I have a server and a client PC directly connected to the same desktop switch. But I also want to put a dedicated separate high speed link between them as well. The aim being to connect them to the internet and LAN with 1G but traffic between PC and server is at 10G:
If relevant, the PC runs Windows 10 on an Asus workstation board, and the server runs FreeBSD 12 on a Supermicro board. Both have Intel 1G and Chelsio 10G NICs, and both baseboards have fully featured workstation/server firmwares. Both are in the same LAN-wide subnet at present.
- What are the more correct or easily implemented way(s?) to configure the PC and Server's networking, so that the loop doesn't cause networking issues? Meaning, traffic between the PC and Server can only go via the 10G link, and traffic to/from any other devices can never go via the 10G link?
(So that if I disconnect the wire between PC and switch, the PC isn't still connected to other LAN devices via the loop through the server)
- If in future I upgrade the switch to a fully managed switch that can handle access controls, such as Netgear ProSAFE, or I start to use VLANs on it, does the "correct answer" change?
As the comments are getting long, this is a summary of some of the issues that they have revealed, which have made this a difficult question.

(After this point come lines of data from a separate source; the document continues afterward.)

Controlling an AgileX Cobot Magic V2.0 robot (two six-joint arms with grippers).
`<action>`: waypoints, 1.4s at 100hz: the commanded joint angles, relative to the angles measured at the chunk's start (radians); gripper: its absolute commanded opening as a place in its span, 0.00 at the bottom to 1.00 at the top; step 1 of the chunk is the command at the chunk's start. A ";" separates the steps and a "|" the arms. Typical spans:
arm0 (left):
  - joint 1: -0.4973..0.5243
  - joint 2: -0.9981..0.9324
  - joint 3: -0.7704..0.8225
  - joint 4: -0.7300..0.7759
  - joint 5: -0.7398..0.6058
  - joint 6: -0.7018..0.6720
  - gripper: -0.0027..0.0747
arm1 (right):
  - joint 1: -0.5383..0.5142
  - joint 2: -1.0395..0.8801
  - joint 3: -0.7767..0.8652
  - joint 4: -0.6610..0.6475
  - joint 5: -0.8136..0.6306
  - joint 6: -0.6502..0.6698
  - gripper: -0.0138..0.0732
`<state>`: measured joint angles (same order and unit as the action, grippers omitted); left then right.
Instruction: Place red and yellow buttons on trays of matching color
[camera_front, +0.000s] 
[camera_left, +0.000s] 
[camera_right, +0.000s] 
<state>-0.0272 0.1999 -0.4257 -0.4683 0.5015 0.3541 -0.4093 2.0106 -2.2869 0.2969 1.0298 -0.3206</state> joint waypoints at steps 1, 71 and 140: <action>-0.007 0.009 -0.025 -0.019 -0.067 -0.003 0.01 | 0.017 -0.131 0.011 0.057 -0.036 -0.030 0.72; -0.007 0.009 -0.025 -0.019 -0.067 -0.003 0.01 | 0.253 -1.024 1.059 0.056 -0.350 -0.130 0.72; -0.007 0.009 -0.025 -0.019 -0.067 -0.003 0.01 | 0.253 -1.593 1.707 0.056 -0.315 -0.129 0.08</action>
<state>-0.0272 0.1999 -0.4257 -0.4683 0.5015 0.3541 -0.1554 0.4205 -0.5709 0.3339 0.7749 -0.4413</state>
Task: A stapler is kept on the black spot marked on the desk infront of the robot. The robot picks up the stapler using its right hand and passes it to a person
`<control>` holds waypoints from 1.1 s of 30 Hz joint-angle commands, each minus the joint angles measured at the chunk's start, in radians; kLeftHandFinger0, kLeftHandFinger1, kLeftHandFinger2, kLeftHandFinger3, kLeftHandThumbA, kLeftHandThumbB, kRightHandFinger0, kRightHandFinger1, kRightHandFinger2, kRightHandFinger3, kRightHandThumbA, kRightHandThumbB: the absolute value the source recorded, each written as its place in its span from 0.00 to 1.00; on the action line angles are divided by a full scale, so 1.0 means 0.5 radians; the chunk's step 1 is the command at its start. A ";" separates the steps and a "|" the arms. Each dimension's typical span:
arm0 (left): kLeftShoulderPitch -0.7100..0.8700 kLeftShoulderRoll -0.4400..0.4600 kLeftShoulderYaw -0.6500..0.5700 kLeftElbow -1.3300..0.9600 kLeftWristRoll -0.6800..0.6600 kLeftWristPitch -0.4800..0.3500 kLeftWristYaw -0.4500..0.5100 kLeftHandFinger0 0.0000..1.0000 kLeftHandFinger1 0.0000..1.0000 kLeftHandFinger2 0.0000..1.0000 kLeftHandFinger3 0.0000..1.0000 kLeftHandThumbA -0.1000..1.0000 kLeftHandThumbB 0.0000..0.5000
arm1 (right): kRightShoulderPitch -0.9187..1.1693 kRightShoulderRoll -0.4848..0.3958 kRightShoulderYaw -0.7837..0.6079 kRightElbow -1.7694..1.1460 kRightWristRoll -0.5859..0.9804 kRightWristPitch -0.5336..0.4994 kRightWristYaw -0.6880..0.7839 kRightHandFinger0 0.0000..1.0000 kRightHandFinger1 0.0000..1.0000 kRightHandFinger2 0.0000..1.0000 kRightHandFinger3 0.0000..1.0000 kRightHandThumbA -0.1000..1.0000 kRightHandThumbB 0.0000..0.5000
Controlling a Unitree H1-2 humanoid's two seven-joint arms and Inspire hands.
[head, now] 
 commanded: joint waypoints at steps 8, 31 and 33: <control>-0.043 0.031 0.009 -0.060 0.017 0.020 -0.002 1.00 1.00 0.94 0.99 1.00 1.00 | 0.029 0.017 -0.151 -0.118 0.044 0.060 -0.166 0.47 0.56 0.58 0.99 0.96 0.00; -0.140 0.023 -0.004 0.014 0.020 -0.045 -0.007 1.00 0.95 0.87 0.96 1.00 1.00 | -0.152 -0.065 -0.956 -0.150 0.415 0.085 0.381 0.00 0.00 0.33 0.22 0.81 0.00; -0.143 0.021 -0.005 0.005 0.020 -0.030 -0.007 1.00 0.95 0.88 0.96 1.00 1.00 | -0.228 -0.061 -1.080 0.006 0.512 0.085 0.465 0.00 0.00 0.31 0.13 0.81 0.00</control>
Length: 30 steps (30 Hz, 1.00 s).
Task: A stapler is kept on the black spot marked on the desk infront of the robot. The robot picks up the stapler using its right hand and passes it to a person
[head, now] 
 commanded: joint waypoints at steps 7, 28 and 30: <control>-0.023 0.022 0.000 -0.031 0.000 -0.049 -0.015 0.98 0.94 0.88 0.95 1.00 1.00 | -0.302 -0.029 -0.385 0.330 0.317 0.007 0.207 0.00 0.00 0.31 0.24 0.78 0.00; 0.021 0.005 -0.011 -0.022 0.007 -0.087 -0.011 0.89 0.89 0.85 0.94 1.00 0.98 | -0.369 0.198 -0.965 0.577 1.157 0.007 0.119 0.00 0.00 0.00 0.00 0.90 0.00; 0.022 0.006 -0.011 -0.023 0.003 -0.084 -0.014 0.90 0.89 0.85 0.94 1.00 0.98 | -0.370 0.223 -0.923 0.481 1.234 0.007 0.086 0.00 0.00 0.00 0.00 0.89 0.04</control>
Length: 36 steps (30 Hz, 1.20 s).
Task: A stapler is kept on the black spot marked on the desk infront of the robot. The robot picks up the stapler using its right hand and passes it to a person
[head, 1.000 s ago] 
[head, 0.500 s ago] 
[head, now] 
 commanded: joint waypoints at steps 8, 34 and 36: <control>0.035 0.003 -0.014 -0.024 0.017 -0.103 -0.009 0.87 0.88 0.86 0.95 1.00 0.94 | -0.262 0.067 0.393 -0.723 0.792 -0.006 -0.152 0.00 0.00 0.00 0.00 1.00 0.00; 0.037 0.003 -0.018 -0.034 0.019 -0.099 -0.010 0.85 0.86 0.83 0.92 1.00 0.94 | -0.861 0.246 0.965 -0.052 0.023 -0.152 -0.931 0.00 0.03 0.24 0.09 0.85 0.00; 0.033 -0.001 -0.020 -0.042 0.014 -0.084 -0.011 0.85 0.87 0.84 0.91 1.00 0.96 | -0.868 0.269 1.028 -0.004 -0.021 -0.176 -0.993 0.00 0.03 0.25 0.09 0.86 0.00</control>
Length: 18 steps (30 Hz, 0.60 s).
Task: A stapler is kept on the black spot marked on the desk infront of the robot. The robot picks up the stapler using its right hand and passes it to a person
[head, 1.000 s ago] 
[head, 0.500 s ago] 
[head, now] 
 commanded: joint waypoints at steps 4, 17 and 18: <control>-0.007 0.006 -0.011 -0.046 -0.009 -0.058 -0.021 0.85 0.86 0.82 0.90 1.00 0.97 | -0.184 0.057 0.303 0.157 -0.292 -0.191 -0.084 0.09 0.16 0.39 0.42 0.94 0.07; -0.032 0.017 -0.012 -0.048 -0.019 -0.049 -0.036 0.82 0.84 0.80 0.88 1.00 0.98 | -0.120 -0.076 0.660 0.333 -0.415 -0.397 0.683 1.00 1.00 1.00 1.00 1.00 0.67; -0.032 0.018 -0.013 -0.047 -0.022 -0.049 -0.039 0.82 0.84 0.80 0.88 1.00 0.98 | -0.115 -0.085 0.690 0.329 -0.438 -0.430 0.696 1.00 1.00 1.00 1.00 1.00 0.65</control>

The main issue is that the network is DNS based. That's important because IP addresses don't show up in Windows file explorer, only discovered host names do. An IP address can be used for a SMB file server and its shares, but it will have to be manually entered every time a file share is accessed, and many programs unfortunately don't have scope to enter a manual path, its expected that all browsable devices will appear in a populated file explorer navigation tree, or descend from one of a list of discovered devices. So using the 10G IP for the server isn't a reliably viable solution.
(Discovery is presumably DNS or WS-discovery from the PAC, and DNS/WS-Discovery/mDNS-bonhour from some other devices. SMBv1/NetBIOS/WINS are all disabled - thanks for noting this aspect @user1686)
The fact that the server has 2 unbridged NICs, one of which has no link to the DNS server and is direct point to point, presumably means its IPs need to be distinct. (And the 10G IPs will need to be static, as there's no DHCP on that link/subnet).
I also suspect I have to block discovery via the 1G link separately if it doesn't use DNS, or configure discovery to use DNS and no other method - from memory one can configure Windows with which discovery methods are enabled and what order to try them in, and specify DNS only? Again thanks @user1686
From the answers, I think I see perhaps 3 possible solutions. Which would be more correct, or are they all valid?
Possible solution 1?
What i get from the answers so far is that if the 10G are in a different subnet and the PC hosts file is manually hacked to override DNS and use the 10G IP for the server and routing or firewalling is set up that ensures the servers 1G IP isn't reachable from the PC, that sounds like it would work.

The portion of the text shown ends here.